● Raw data:

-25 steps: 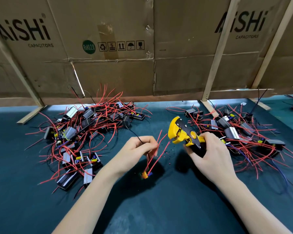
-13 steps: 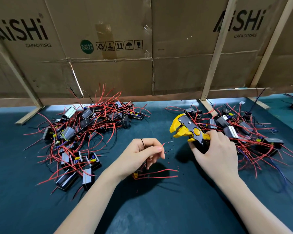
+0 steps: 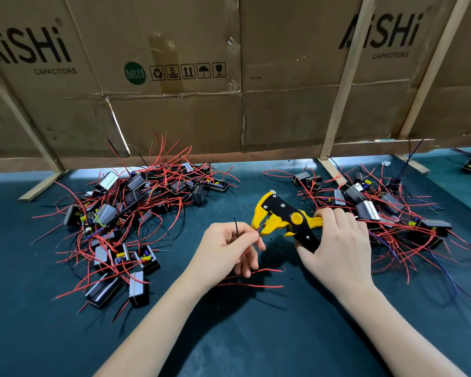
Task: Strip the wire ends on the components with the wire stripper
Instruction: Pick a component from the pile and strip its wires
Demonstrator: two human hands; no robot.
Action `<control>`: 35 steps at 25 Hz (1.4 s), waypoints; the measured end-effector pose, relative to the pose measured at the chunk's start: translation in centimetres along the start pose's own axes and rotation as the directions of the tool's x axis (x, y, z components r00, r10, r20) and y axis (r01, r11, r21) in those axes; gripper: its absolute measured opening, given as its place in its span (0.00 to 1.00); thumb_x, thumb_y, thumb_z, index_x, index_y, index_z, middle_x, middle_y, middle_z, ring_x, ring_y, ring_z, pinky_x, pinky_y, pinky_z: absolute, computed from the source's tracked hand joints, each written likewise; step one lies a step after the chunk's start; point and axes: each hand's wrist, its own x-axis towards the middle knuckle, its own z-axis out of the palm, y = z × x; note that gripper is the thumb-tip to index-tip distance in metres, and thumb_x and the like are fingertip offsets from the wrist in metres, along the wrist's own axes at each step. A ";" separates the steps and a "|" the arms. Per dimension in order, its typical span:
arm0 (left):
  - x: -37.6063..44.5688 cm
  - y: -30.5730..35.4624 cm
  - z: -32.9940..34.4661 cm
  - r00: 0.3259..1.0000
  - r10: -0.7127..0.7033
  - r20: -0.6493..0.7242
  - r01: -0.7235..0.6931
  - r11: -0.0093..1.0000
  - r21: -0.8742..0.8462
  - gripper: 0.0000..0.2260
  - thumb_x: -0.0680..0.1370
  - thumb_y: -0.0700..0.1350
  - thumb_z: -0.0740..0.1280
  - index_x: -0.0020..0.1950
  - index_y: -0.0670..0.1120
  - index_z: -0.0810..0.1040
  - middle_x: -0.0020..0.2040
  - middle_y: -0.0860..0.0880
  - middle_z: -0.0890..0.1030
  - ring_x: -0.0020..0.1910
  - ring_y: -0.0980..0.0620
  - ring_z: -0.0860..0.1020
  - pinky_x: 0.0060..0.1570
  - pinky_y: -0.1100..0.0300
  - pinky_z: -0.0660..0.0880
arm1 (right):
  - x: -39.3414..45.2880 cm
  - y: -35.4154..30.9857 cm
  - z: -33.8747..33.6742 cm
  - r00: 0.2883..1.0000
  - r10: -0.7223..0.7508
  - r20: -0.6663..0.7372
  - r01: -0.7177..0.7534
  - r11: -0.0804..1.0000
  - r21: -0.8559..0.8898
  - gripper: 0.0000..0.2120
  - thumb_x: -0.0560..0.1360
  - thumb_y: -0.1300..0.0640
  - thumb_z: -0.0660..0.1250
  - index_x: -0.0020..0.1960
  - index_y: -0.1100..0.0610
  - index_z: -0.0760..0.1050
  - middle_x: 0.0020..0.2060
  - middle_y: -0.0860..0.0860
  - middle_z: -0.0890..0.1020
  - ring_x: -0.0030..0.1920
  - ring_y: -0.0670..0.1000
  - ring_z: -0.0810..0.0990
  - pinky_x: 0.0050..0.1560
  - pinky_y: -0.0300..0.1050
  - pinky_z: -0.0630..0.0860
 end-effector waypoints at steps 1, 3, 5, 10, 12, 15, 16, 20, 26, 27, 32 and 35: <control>0.0 0.0 0.0 1.000 -0.001 0.004 0.001 1.000 -0.005 0.13 0.81 0.40 0.61 0.39 0.42 0.80 0.28 0.44 0.80 0.23 0.50 0.75 0.24 0.66 0.68 | 0.0 0.0 0.0 1.000 -0.001 -0.002 0.001 1.000 0.000 0.27 0.62 0.42 0.67 0.49 0.63 0.76 0.40 0.56 0.77 0.42 0.61 0.76 0.44 0.53 0.70; -0.1 0.0 0.1 1.000 -0.004 0.011 0.004 1.000 -0.017 0.13 0.81 0.40 0.61 0.39 0.41 0.80 0.29 0.43 0.80 0.23 0.50 0.76 0.24 0.66 0.68 | 0.0 0.0 0.0 1.000 -0.011 -0.012 0.010 1.000 -0.011 0.26 0.63 0.41 0.66 0.48 0.63 0.76 0.39 0.55 0.77 0.41 0.61 0.75 0.43 0.53 0.69; 0.0 0.1 0.1 1.000 -0.011 0.017 0.011 0.999 -0.031 0.13 0.81 0.40 0.61 0.39 0.41 0.80 0.29 0.43 0.80 0.23 0.50 0.76 0.24 0.66 0.68 | 0.0 0.1 0.0 0.999 -0.028 -0.037 0.026 0.999 -0.034 0.26 0.65 0.38 0.63 0.45 0.62 0.75 0.37 0.55 0.76 0.39 0.60 0.75 0.42 0.52 0.68; -0.1 0.2 -0.1 0.995 -0.028 0.097 0.037 0.995 -0.097 0.13 0.82 0.41 0.61 0.44 0.37 0.81 0.30 0.43 0.80 0.24 0.51 0.76 0.25 0.65 0.70 | 0.2 0.6 -0.1 0.995 -0.054 -0.086 0.049 0.997 -0.059 0.23 0.65 0.39 0.62 0.39 0.60 0.73 0.32 0.53 0.74 0.35 0.60 0.74 0.40 0.51 0.65; -0.1 0.2 -0.3 0.991 -0.033 0.130 0.046 0.994 -0.097 0.12 0.82 0.41 0.62 0.46 0.36 0.81 0.31 0.44 0.80 0.25 0.52 0.76 0.27 0.65 0.70 | 0.3 0.7 -0.1 0.993 -0.063 -0.096 0.058 0.997 -0.061 0.23 0.66 0.38 0.61 0.38 0.60 0.72 0.31 0.53 0.73 0.34 0.59 0.74 0.40 0.51 0.65; 0.0 0.1 -0.4 0.989 -0.039 0.142 0.051 0.995 -0.083 0.12 0.82 0.42 0.62 0.47 0.37 0.81 0.30 0.46 0.79 0.25 0.53 0.74 0.28 0.65 0.70 | 0.3 0.8 0.1 0.990 -0.082 -0.116 0.075 0.995 -0.064 0.23 0.67 0.37 0.62 0.36 0.59 0.72 0.30 0.52 0.73 0.32 0.59 0.73 0.39 0.50 0.65; 0.0 0.1 -0.4 0.989 -0.039 0.144 0.050 0.996 -0.079 0.12 0.82 0.42 0.62 0.46 0.38 0.82 0.30 0.46 0.79 0.25 0.54 0.74 0.28 0.65 0.70 | 0.3 0.8 0.1 0.989 -0.087 -0.121 0.079 0.995 -0.065 0.23 0.67 0.37 0.63 0.36 0.59 0.72 0.30 0.52 0.73 0.32 0.59 0.73 0.39 0.50 0.64; -0.1 0.1 -0.4 0.988 -0.036 0.153 0.049 0.996 -0.080 0.12 0.82 0.41 0.62 0.43 0.41 0.82 0.29 0.47 0.78 0.23 0.56 0.71 0.27 0.66 0.69 | 0.3 0.8 0.2 0.987 -0.100 -0.122 0.091 0.992 -0.083 0.21 0.67 0.39 0.64 0.37 0.59 0.72 0.31 0.53 0.73 0.34 0.60 0.74 0.40 0.51 0.64; -0.1 0.1 -0.6 0.984 -0.044 0.173 0.060 0.994 -0.088 0.12 0.82 0.41 0.63 0.43 0.39 0.81 0.29 0.47 0.78 0.22 0.56 0.70 0.28 0.66 0.69 | 0.2 0.7 0.2 0.988 -0.095 -0.121 0.088 0.994 -0.061 0.22 0.68 0.39 0.62 0.36 0.59 0.71 0.31 0.53 0.73 0.34 0.59 0.74 0.40 0.51 0.64; -0.1 0.1 -0.7 0.983 -0.044 0.178 0.061 0.994 -0.088 0.12 0.82 0.41 0.63 0.43 0.39 0.81 0.29 0.47 0.78 0.22 0.56 0.70 0.28 0.66 0.69 | 0.2 0.7 0.2 0.988 -0.094 -0.120 0.088 0.995 -0.056 0.22 0.68 0.39 0.62 0.36 0.59 0.71 0.31 0.53 0.73 0.34 0.59 0.74 0.40 0.51 0.64; -0.1 0.1 -0.8 0.980 -0.056 0.191 0.074 0.993 -0.089 0.12 0.82 0.41 0.62 0.43 0.40 0.81 0.29 0.46 0.78 0.22 0.55 0.70 0.28 0.64 0.69 | 0.1 0.6 0.2 0.991 -0.085 -0.106 0.083 0.996 -0.025 0.23 0.67 0.38 0.61 0.36 0.59 0.72 0.30 0.53 0.74 0.33 0.59 0.74 0.40 0.50 0.63; -0.1 0.1 -0.8 0.979 -0.062 0.192 0.080 0.993 -0.089 0.12 0.82 0.41 0.62 0.42 0.40 0.81 0.29 0.46 0.78 0.22 0.55 0.70 0.28 0.65 0.69 | 0.1 0.6 0.3 0.992 -0.086 -0.092 0.086 0.996 -0.008 0.23 0.66 0.37 0.61 0.35 0.59 0.72 0.29 0.53 0.74 0.32 0.59 0.74 0.39 0.50 0.64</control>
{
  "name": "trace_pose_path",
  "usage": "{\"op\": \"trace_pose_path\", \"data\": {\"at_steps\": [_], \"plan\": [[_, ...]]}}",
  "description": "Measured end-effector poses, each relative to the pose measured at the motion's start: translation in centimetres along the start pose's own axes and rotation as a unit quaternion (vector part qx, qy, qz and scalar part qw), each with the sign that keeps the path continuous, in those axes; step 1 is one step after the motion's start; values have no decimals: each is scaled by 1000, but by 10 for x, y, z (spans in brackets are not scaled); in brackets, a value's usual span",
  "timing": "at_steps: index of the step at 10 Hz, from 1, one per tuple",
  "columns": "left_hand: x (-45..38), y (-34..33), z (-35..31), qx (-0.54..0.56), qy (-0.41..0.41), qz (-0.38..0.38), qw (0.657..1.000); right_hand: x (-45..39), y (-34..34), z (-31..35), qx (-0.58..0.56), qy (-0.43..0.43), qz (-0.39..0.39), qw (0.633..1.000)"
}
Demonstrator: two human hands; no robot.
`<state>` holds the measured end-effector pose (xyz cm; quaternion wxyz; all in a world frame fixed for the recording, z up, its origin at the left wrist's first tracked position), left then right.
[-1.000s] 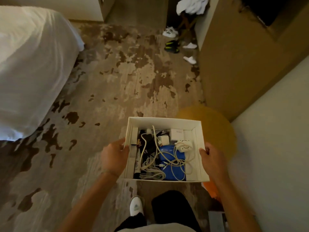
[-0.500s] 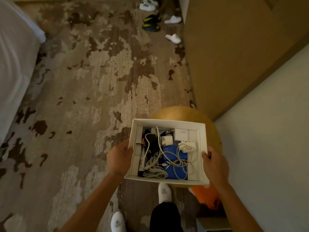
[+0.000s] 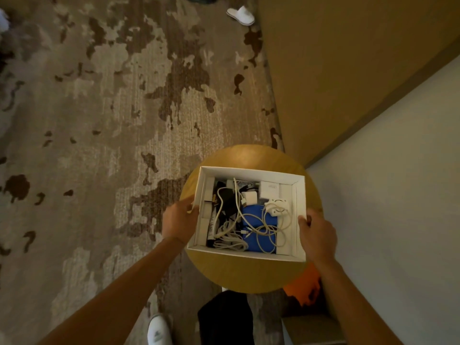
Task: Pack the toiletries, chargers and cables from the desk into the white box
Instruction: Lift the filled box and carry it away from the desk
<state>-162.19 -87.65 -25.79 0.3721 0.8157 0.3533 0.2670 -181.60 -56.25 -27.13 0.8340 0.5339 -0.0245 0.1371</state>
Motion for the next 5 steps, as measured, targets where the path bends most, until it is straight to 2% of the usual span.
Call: {"op": "trace_pose_path", "data": {"at_steps": [3, 4, 5], "plan": [[-15, -24, 4, 0, -2, -5, 1000, -8, -17, -17, -6, 5, 9, 1000], [-17, -31, 9, -8, -7, 3, 1000, -5, -19, -17, -20, 9, 7, 1000], [-24, -32, 6, -24, 24, 39, 999, -15, -17, -15, 2, 3, 43, 999]]}}
Point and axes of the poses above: each hand's wrist, its own x-axis away from the middle knuckle, its own y-axis out of the back of the hand, z = x × y, the point moved 7 cm from there along -x, towards the middle knuckle, and after that the axes turned 6 degrees about -z, right-handed, at the moved point
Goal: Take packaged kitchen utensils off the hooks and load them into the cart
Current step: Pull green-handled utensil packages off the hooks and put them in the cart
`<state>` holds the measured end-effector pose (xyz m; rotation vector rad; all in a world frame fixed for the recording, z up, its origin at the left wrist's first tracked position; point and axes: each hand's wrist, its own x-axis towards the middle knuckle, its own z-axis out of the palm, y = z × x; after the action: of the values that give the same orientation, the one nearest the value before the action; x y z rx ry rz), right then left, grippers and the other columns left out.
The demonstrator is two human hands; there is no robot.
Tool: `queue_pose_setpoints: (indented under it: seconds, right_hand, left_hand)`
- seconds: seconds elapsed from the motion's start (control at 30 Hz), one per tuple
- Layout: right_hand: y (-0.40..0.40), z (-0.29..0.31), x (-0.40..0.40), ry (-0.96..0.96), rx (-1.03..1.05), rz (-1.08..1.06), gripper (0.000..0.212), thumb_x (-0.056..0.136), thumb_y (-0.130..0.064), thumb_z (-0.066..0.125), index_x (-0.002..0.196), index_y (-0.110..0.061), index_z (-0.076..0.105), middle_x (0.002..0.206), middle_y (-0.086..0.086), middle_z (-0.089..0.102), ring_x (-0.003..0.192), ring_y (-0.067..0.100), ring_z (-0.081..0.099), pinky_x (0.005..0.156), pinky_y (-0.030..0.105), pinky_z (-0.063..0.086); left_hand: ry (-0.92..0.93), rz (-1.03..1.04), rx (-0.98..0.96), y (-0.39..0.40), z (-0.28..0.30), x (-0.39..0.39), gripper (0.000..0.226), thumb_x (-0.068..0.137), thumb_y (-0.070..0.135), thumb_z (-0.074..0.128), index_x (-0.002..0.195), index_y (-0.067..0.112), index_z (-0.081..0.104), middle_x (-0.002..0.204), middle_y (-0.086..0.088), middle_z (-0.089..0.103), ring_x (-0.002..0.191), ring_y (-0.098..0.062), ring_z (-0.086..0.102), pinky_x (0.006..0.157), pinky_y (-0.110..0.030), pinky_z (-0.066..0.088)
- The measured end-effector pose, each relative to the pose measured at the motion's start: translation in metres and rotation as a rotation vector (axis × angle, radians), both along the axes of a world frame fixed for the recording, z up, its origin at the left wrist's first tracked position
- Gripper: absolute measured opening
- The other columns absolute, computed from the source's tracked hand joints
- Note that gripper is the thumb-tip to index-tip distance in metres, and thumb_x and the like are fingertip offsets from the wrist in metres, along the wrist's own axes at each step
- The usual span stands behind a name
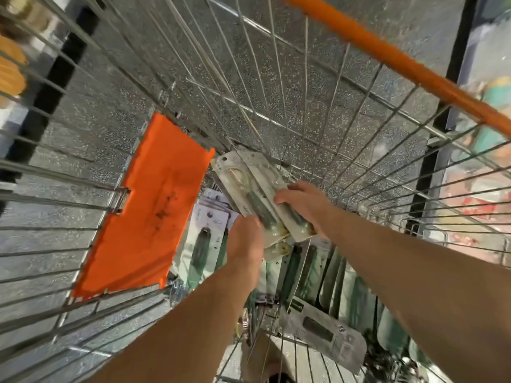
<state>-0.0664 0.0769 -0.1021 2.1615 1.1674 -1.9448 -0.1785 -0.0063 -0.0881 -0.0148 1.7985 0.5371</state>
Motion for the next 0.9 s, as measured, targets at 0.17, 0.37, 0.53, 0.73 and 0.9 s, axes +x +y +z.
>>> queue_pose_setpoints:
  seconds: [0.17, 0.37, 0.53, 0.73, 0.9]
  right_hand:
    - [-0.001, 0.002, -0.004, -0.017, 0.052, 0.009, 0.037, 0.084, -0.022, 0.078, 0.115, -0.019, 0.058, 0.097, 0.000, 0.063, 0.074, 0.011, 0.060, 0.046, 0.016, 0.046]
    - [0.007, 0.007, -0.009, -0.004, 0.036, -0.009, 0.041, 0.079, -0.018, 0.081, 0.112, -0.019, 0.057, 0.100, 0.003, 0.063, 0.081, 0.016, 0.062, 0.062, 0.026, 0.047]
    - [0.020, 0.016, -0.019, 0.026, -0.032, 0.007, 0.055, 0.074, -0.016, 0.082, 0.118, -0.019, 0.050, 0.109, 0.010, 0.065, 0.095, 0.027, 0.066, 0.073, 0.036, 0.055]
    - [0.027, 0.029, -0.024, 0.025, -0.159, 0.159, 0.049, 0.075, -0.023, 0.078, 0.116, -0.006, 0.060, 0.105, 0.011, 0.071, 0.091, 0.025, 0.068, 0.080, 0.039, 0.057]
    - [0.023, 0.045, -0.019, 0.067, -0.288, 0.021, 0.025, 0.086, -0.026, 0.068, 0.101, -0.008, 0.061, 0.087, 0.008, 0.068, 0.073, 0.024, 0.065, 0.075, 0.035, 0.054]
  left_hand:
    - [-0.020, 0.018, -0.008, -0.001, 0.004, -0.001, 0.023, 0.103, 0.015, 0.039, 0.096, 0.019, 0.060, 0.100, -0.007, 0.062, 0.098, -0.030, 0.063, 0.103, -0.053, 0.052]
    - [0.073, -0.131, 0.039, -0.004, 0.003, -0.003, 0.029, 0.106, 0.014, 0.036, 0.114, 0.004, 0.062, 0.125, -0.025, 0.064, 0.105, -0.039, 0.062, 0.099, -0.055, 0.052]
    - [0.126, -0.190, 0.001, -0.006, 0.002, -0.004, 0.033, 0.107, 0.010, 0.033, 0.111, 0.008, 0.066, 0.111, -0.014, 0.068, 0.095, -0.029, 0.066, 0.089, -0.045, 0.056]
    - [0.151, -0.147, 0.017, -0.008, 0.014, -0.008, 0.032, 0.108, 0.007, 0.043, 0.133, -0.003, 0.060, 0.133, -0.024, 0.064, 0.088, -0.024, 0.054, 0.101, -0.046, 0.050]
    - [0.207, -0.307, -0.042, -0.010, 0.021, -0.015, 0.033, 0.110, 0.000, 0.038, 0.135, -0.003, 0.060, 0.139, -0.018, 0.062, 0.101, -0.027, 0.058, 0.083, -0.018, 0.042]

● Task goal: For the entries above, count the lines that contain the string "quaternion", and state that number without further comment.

● Response area: 2